The suits could also help astronauts stay fit during the six-month journey to Mars. Studies have shown that astronauts lose up to 40 percent of their muscle strength in space, but the new outfits could be designed to offer varying resistance levels, allowing the astronauts to exercise against the suits during a long flight to Mars.

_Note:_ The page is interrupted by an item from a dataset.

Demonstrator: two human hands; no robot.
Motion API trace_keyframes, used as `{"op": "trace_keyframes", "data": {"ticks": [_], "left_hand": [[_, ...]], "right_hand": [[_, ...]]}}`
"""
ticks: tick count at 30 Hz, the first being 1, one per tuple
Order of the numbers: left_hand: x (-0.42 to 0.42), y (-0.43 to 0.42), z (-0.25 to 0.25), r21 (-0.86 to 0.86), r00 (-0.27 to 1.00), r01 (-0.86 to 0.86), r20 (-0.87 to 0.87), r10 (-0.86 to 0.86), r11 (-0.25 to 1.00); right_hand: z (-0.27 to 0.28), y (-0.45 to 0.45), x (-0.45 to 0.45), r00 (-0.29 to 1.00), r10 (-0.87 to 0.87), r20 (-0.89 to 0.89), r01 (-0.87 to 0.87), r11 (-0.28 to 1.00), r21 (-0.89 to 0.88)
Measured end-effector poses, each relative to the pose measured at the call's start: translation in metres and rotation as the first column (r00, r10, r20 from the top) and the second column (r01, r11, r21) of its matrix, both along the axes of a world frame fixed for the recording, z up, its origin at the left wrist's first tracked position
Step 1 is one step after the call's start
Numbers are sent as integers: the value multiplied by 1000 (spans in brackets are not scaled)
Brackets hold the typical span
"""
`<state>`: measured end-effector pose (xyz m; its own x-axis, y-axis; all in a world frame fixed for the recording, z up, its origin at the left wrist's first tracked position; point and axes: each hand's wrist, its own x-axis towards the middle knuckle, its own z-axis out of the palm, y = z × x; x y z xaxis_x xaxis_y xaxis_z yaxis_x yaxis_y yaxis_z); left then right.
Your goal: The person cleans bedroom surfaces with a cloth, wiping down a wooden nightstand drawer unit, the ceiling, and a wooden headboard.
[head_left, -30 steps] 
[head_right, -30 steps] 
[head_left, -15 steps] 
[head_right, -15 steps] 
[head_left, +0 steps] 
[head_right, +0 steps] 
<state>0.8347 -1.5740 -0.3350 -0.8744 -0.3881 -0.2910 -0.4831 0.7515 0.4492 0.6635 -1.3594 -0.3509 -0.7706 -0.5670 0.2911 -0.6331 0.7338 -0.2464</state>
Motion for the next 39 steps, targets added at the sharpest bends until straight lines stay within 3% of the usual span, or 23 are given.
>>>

posted by David Pescovitz at 11:10:12 AM permalink | Other blogs' comments
View a recent day: August 20, 2007 | August 19, 2007 | August 18, 2007 | August 17, 2007 | August 16, 2007 | August 15, 2007 | August 14, 2007 | previous days | all BB archives by month and year




Traditional bulky spacesuits "do not afford the mobility and locomotion capability that astronauts need for partial gravity exploration missions. We really must design for greater mobility and enhanced human and robotic capability," Newman says...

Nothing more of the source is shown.